EXERCISE REQUIREMENTS:
Can you retype every record below exactly as written?
-=-=-
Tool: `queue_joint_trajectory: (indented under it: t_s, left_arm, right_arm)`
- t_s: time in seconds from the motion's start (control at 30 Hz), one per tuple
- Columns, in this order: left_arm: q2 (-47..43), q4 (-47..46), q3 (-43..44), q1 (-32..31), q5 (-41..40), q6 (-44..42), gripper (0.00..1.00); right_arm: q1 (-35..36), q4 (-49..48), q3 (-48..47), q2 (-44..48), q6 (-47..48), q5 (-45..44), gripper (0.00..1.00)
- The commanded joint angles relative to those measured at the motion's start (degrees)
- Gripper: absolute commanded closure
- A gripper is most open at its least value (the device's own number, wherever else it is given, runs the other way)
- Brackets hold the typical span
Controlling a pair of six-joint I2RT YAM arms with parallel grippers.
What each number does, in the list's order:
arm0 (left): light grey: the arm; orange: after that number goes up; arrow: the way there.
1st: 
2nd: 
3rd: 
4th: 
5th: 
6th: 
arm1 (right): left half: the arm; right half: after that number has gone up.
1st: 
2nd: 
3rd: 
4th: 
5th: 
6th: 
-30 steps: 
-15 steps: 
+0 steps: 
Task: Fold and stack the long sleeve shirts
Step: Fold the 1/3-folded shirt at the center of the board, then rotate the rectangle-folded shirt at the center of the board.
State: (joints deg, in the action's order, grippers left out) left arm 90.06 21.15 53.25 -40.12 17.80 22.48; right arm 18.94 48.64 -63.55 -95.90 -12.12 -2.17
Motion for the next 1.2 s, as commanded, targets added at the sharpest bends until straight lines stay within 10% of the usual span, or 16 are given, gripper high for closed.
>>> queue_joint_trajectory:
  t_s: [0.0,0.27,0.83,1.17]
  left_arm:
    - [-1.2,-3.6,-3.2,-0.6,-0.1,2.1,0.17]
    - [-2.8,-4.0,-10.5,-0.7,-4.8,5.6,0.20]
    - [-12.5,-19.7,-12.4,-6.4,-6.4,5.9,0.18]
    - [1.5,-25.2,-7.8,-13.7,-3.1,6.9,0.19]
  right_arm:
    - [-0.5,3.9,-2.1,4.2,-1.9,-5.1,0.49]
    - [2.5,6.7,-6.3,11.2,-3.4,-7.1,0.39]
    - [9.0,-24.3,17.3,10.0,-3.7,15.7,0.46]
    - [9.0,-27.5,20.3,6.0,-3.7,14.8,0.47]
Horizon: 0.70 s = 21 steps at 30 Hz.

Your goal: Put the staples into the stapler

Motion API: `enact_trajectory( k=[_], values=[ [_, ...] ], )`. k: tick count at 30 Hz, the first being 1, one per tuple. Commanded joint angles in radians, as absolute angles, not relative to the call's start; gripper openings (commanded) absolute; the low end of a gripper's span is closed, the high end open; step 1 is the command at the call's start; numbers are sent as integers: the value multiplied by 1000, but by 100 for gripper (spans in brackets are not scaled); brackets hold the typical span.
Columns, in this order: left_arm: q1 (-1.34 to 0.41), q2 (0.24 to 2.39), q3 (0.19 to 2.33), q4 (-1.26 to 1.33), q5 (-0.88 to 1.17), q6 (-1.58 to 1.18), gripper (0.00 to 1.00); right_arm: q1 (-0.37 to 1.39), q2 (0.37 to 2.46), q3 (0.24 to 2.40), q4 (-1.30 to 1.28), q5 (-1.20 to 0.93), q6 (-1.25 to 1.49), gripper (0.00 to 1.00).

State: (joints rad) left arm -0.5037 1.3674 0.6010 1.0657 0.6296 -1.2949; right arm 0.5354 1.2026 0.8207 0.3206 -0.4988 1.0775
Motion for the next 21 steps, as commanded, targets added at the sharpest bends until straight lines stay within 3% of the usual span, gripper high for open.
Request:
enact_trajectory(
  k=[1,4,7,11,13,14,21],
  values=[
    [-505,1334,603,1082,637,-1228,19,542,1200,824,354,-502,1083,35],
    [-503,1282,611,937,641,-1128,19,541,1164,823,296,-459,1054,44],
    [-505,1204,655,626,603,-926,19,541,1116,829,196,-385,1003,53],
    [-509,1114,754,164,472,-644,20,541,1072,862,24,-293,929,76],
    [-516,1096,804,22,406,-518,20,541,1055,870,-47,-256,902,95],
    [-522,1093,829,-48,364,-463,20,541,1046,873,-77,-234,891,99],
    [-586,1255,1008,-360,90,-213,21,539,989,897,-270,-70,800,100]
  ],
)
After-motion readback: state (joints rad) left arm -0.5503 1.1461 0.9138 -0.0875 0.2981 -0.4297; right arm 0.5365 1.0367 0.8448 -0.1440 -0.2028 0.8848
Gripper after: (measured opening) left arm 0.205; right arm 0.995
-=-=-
THE COMPLETED TASK:
Tool: `queue_joint_trajectory: (indented under it: t_s, left_arm, right_arm)`
- t_s: time in seconds from the motion's start (control at 30 Hz), one per tuple
- Columns, in this order: left_arm: q2 (-47..43), q4 (-47..46), q3 (-43..44), q1 (-32..31), q5 (-41..40), q6 (-44..42), gripper (0.00..1.00); right_arm: q1 (-35..36), q4 (-49..48), q3 (-48..47), q2 (-44..48), q6 (-47..48), q5 (-45..44), gripper (0.00..1.00)
- The commanded joint angles relative to those measured at the motion's start (degrees)
- Gripper: absolute commanded closure
- A gripper is most open at its least value (the device's own number, wherever else it is given, runs the other way)
- Brackets hold the typical span
Controlling a pair of six-joint I2RT YAM arms with parallel grippers.
What each number does, in the list's order:
arm0 (left): light grey: the arm; orange: after that number goes up; arrow: the way there.
1st: 
2nd: 
3rd: 
4th: 
5th: 
6th: 
arm1 (right): left half: the arm; right half: after that number has gone up.
1st: 
2nd: 
3rd: 
4th: 
5th: 
6th: 
-30 steps: 
-15 steps: 
+0 steps: 
Task: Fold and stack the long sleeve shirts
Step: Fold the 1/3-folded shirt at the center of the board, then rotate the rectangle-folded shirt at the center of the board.
State: (joints deg, in the action's order, grippers left out) left arm 90.06 21.15 53.25 -40.12 17.80 22.48; right arm 18.94 48.64 -63.55 -95.90 -12.12 -2.17
Motion for the next 1.2 s, as commanded, targets added at the sharpest bends until straight lines stay within 10% of the usual span, or 16 are given, gripper high for closed.
>>> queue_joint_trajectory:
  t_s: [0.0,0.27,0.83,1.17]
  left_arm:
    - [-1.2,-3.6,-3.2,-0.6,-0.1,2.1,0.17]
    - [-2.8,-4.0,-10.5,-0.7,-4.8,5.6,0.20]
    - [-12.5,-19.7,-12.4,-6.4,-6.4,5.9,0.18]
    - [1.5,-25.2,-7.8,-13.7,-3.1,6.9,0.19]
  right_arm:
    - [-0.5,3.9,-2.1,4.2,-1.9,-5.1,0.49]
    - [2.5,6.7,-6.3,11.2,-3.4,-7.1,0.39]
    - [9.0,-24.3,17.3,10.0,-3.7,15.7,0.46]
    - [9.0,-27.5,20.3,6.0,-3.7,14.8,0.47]
Horizon: 0.70 s = 21 steps at 30 Hz.

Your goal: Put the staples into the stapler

Motion API: `enact_trajectory( k=[_], values=[ [_, ...] ], )`. k: tick count at 30 Hz, the first being 1, one per tuple. Commanded joint angles in radians, as absolute angles, not relative to the call's start; gripper openings (commanded) absolute; the low end of a gripper's span is closed, the high end open; step 1 is the command at the call's start; numbers are sent as integers: the value multiplied by 1000, but by 100 for gripper (spans in brackets are not scaled); brackets hold the typical span.
Columns, in this order: left_arm: q1 (-1.34 to 0.41), q2 (0.24 to 2.39), q3 (0.19 to 2.33), q4 (-1.26 to 1.33), q5 (-0.88 to 1.17), q6 (-1.58 to 1.18), gripper (0.00 to 1.00); right_arm: q1 (-0.37 to 1.39), q2 (0.37 to 2.46), q3 (0.24 to 2.40), q4 (-1.30 to 1.28), q5 (-1.20 to 0.93), q6 (-1.25 to 1.49), gripper (0.00 to 1.00).

State: (joints rad) left arm -0.5037 1.3674 0.6010 1.0657 0.6296 -1.2949; right arm 0.5354 1.2026 0.8207 0.3206 -0.4988 1.0775
Motion for the next 21 steps, as commanded, targets added at the sharpest bends until straight lines stay within 3% of the usual span, gripper high for open.
Request:
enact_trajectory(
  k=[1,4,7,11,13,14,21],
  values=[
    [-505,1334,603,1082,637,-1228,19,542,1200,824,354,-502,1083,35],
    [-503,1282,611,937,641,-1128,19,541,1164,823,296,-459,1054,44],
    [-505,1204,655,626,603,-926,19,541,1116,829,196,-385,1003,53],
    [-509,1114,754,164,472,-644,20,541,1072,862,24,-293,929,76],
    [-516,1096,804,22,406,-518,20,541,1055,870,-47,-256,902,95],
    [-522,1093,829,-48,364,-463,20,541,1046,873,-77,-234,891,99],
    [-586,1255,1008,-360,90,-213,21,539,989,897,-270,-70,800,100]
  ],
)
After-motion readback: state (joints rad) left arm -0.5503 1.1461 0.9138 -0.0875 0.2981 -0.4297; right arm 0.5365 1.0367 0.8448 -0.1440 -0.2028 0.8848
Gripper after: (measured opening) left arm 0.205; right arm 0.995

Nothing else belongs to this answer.